Among our commercial diets we have wet food, dry food, raw food, vegetarian food, grain free food and, new on the scene, insect-based food! All of these foods can have a seat at the table, it’s a lot of personal preference as to what suits you and your dog best. What we should aim for though is a complete food, as opposed to a complementary food. We also need to be mindful that if our pooches like variety and we want to mix and match we should be careful to check the feeding guides to avoid over-feeding! Some foods are richer than others and some foods are more energy-dense than you might expect meaning the volume you need to feed is quite small.
We mentioned complementary food just now, so what’s that all about?
A complementary food is one that isn’t completely nutritionally balanced on its own - it needs a helping hand from a complete diet to fill the bill. It’s worth noticing that a lot of complementary foods can look a lot like complete foods - take Mixer biscuits for example, they are a little bit to dogs what cereal is to us - designed to fill you up but perhaps not what you should eat for every meal despite what your toddler suggests!

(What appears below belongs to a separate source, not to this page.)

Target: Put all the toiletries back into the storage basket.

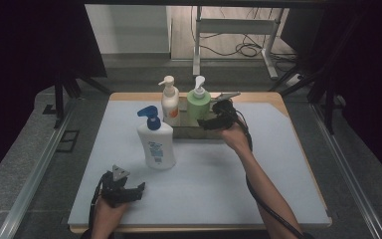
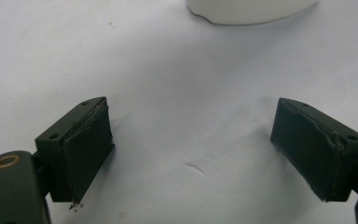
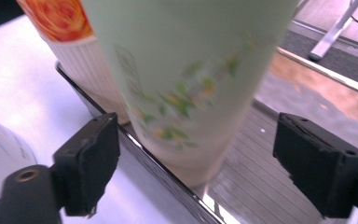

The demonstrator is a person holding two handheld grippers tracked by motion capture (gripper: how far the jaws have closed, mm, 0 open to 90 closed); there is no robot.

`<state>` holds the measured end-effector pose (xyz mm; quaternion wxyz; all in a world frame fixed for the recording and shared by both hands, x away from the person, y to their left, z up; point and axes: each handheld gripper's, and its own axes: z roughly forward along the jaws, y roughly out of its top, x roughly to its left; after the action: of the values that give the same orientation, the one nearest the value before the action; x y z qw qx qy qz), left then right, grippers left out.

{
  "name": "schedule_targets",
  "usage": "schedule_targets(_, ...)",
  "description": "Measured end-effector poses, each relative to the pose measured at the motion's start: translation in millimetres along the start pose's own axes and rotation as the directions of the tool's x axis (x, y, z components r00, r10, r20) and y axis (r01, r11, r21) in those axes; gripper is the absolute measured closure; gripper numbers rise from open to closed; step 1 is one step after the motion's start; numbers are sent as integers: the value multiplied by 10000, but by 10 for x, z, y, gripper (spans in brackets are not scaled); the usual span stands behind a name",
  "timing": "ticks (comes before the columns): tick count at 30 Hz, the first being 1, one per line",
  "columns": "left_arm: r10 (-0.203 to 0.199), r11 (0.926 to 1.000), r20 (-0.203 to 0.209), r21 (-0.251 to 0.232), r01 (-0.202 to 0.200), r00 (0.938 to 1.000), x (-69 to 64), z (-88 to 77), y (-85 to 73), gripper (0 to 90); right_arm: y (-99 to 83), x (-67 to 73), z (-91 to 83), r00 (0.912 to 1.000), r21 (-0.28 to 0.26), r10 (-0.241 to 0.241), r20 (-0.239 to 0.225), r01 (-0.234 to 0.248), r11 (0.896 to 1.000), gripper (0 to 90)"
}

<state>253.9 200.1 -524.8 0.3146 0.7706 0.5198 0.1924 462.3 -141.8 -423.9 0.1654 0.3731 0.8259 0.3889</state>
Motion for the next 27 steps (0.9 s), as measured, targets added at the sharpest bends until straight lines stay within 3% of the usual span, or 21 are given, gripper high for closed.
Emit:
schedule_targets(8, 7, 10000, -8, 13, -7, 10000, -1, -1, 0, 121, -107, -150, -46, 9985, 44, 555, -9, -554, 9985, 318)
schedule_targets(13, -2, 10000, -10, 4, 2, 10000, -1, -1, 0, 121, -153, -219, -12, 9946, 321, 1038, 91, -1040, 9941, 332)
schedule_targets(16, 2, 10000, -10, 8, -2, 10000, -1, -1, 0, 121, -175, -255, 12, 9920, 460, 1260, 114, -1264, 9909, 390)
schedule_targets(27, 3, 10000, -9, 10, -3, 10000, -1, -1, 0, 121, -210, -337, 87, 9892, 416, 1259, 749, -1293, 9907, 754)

Wet foods are very popular as dogs tend to like them - they smell amazing to dogs and are easy to eat. However, they’re more expensive per portion and tins left open will go off quickly. Wet food can be fed in a Kong or similar toy to provide enrichment - you’d be surprised how much your pooch enjoys working for his dinner!
Dry foods are handy as you can buy a larger bag, the portion size is smaller and they typically cost less per portion. They have the added advantage of contributing to dental health with all that crunching! Dry food can also be used to help keep our pals entertained instead of chasing the hoover - use a snuffle mat or puzzle feeder to keep them occupied while you work!

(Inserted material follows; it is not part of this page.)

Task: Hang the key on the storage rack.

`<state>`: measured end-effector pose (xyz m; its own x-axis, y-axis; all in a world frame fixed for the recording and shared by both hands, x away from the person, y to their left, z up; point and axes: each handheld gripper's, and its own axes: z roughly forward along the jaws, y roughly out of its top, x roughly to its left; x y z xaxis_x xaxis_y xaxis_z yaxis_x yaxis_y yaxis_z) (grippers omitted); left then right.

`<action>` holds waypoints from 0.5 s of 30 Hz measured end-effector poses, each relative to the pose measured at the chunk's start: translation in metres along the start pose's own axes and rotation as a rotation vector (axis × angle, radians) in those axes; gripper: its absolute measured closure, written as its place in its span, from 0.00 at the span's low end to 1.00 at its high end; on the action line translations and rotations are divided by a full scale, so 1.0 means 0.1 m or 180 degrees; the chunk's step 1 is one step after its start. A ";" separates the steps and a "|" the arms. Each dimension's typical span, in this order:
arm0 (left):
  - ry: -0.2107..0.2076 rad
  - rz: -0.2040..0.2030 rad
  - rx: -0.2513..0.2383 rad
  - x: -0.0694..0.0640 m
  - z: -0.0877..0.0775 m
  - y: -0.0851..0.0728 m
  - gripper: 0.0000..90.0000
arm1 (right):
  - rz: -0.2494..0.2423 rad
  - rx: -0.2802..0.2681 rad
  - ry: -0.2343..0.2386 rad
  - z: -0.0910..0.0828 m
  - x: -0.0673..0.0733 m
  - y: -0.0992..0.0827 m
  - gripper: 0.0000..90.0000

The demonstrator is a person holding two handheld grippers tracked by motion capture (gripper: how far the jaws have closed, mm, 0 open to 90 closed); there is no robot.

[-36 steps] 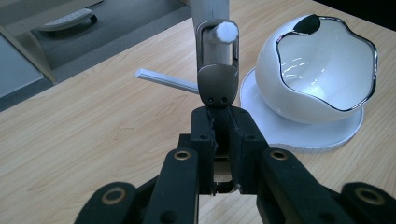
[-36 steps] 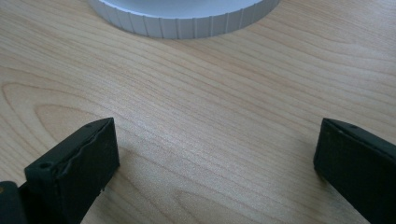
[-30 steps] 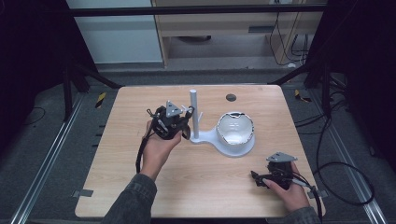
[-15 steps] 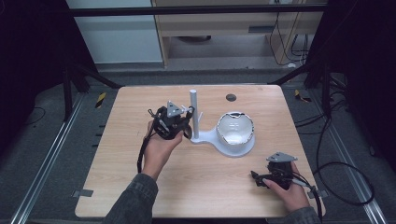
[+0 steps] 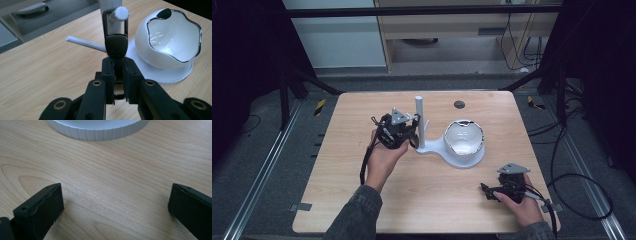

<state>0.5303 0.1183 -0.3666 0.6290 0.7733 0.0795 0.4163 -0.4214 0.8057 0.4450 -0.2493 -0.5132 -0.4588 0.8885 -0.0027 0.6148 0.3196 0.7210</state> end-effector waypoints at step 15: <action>0.0015 -0.0042 -0.0064 0.01 -0.22 -0.23 0.27 | 0.0002 -0.0003 -0.0009 0.00 0.00 0.00 0.01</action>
<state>0.5071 0.1386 -0.3721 0.6205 0.7809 0.0715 0.4112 -0.4017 0.8183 0.4449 -0.2490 -0.5132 -0.4567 0.8896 -0.0040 0.6146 0.3188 0.7216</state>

Raw feeding is becoming increasingly common and can be done very well if you opt for a commercial food that is balanced and suitable for your friend’s breed size and life stage. Preparing a raw diet at home is just as complicated as with a cooked home-prepared diet; it’s a challenging thing to get all of the nutrients just right and usually more hassle than it’s worth. Our only real word of warning when it comes to raw food is to be careful feeding raw diets where dogs are in close contact with young children. There is always a risk of salmonella or campylobacter (food poisoning bugs) spreading from the food bowls or a sneaky doggy kiss to your kids.
Raw feeding is one side of the coin, the other side is if you’re vegan or vegetarian and you’re wondering if your dog can be too? These days it is actually possible with the newer prescription hypoallergenic dog foods that are soy-based. You will rarely see dog food that is branded as vegetarian or vegan so it is best to ask your vet how best to go about sourcing these and whether they are appropriate for your dog.
So, you’ve read all of this and still feel that you’d like to offer your dog something different, something a little more like home-cooked food? That’s ok too, there are options available commercially that mean you don’t need to become a doggy dietitian and turn your kitchen into a scene from Ramsey’s Kitchen Nightmares! Often these diets come as a delivery to your door and are typically fresh-frozen or refrigerated; they’re designed for even the fussiest canine customer and are definitely an emerging trend in doggy nutrition.